┌──

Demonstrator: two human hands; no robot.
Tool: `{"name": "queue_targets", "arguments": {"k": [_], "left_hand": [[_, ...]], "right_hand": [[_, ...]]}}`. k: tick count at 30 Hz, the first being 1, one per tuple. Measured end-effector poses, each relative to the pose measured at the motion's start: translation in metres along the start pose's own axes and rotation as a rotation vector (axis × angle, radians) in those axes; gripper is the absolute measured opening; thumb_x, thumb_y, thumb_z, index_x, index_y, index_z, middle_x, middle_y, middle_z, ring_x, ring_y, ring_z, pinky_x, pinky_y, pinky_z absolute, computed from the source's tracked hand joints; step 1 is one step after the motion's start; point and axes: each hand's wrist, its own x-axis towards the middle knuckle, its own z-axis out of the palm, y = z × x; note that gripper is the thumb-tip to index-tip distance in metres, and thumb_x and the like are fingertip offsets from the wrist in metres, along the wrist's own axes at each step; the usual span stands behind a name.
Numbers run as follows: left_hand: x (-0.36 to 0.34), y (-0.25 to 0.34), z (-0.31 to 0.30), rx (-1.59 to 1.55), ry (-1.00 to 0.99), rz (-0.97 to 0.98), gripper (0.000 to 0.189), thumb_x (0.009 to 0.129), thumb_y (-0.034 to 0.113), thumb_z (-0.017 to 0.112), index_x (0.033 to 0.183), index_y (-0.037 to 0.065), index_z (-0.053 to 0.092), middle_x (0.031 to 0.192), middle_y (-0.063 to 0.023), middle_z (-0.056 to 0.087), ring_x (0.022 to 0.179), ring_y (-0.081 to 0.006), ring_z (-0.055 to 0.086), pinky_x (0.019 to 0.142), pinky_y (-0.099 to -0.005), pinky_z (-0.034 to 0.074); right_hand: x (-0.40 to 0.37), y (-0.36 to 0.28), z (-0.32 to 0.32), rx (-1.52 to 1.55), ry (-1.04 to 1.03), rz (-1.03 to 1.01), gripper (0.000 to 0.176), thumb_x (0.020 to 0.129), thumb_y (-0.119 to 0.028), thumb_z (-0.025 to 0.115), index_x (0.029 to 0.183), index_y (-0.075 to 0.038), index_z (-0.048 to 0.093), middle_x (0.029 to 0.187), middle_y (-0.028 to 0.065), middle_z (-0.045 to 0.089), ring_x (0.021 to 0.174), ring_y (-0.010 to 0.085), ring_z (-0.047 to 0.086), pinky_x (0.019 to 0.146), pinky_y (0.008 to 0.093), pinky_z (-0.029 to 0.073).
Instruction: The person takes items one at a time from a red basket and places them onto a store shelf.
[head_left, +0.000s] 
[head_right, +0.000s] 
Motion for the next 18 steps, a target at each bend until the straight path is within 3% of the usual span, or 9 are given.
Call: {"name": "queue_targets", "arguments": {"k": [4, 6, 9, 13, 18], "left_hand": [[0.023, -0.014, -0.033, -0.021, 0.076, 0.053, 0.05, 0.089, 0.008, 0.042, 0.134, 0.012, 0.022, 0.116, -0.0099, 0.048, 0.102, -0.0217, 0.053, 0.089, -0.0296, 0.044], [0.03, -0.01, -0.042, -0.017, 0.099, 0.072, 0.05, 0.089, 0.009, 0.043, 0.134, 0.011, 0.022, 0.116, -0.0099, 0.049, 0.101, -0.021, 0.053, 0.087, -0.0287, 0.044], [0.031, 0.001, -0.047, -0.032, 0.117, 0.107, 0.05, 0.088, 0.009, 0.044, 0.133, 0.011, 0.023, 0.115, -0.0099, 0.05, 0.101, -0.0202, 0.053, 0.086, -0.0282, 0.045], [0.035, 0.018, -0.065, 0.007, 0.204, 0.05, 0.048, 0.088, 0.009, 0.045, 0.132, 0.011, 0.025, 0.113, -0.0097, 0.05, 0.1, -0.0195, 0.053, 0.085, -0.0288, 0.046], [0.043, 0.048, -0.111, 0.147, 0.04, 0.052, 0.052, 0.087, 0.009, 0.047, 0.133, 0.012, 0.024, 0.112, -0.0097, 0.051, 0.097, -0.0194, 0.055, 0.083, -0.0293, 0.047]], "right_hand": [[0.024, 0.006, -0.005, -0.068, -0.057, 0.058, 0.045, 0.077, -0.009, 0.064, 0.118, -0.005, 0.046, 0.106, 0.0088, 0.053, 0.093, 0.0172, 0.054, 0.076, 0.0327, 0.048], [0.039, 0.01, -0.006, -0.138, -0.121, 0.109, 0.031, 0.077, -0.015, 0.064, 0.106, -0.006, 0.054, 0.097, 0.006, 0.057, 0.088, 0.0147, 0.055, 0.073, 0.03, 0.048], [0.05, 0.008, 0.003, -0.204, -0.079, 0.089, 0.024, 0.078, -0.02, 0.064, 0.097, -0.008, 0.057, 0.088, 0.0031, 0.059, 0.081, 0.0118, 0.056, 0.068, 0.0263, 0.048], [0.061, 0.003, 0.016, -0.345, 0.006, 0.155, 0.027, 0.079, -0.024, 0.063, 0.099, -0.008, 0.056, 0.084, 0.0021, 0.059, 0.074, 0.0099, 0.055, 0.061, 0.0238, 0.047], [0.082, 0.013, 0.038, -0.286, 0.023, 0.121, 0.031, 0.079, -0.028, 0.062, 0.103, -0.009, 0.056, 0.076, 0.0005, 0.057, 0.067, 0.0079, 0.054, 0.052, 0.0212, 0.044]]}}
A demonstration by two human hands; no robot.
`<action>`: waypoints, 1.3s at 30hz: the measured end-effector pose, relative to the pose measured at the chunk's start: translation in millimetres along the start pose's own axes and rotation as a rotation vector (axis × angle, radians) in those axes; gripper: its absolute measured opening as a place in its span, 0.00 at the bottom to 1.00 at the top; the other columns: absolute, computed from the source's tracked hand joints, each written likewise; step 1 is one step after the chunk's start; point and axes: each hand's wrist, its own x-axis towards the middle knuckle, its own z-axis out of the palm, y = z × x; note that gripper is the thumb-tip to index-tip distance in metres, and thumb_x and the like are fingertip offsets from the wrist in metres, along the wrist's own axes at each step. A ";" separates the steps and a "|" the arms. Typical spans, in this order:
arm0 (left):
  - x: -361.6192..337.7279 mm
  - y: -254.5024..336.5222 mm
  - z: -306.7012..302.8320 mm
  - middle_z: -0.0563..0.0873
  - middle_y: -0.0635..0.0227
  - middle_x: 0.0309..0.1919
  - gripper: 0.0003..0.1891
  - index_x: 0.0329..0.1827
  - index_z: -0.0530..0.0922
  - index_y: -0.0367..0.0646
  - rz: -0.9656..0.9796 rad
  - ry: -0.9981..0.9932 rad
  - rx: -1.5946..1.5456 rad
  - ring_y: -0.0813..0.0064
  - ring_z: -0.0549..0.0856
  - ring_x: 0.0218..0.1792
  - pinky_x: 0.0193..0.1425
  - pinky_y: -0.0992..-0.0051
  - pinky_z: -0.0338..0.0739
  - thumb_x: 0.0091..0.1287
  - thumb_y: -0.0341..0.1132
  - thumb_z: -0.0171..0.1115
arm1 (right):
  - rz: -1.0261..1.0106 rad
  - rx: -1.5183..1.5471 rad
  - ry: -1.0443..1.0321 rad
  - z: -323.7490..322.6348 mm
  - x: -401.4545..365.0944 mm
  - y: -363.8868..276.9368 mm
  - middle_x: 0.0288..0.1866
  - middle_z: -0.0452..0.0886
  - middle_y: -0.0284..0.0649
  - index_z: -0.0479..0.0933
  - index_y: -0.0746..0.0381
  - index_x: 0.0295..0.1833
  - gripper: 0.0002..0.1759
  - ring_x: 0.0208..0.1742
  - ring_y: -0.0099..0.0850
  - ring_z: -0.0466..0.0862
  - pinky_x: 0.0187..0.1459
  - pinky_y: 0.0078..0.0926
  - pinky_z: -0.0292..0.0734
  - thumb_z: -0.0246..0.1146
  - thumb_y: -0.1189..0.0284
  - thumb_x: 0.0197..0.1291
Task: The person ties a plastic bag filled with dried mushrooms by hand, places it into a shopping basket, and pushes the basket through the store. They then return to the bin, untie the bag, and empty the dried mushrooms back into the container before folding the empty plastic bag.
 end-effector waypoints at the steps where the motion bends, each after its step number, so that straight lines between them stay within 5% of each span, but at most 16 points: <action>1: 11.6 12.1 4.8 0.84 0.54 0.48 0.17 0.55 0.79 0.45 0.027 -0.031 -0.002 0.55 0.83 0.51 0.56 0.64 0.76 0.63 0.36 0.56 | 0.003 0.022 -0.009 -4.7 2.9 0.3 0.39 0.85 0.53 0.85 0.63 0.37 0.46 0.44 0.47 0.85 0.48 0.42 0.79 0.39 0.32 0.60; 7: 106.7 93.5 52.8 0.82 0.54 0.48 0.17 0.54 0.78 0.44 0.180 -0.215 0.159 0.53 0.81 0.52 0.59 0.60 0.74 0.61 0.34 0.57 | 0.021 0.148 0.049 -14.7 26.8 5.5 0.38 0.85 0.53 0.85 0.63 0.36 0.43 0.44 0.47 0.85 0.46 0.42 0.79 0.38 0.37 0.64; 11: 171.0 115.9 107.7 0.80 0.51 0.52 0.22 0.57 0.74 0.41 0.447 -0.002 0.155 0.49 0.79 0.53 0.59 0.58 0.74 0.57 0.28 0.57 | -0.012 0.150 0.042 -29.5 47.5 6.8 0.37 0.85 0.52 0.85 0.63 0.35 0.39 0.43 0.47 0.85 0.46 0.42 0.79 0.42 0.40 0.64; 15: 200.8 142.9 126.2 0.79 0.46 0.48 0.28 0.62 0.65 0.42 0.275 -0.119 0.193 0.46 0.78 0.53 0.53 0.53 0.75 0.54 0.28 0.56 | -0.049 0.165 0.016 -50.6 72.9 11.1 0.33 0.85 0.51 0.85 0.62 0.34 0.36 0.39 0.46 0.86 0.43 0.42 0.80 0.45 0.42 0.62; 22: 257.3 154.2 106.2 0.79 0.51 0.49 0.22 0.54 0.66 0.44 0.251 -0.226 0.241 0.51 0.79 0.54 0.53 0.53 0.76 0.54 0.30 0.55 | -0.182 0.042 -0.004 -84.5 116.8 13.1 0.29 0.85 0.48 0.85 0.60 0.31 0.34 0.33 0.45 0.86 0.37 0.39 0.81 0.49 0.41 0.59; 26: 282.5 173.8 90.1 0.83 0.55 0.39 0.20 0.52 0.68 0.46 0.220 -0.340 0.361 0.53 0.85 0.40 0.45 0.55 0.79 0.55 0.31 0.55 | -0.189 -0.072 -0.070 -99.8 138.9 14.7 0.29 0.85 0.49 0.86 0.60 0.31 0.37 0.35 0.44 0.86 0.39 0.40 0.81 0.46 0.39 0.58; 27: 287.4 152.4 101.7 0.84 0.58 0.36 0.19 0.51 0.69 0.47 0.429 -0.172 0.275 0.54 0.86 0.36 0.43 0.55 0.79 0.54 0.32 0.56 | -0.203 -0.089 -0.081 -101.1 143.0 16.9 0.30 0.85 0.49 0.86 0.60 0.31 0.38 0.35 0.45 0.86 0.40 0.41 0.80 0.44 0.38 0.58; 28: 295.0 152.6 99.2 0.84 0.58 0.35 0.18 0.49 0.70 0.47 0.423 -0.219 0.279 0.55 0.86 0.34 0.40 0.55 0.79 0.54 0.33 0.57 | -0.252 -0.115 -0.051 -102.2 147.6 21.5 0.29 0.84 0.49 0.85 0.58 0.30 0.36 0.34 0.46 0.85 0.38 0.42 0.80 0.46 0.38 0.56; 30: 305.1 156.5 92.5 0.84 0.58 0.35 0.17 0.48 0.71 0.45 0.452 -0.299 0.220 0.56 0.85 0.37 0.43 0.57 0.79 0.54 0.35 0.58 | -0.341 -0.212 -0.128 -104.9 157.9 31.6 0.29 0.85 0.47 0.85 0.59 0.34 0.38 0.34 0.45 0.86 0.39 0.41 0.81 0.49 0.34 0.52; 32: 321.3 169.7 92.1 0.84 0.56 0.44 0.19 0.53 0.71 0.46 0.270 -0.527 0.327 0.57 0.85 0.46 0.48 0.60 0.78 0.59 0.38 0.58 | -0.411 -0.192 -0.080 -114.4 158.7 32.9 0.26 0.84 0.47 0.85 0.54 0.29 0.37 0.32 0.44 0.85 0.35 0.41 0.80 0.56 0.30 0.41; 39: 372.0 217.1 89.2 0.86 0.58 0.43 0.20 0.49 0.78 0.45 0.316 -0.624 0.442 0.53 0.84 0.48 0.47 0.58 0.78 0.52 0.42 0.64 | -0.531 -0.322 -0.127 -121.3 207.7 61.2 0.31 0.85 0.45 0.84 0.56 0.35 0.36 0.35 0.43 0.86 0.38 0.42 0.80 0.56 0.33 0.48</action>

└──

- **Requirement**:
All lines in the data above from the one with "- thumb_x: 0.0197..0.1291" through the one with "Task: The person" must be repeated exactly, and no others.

- **Reply**:
  - thumb_x: 0.0197..0.1291
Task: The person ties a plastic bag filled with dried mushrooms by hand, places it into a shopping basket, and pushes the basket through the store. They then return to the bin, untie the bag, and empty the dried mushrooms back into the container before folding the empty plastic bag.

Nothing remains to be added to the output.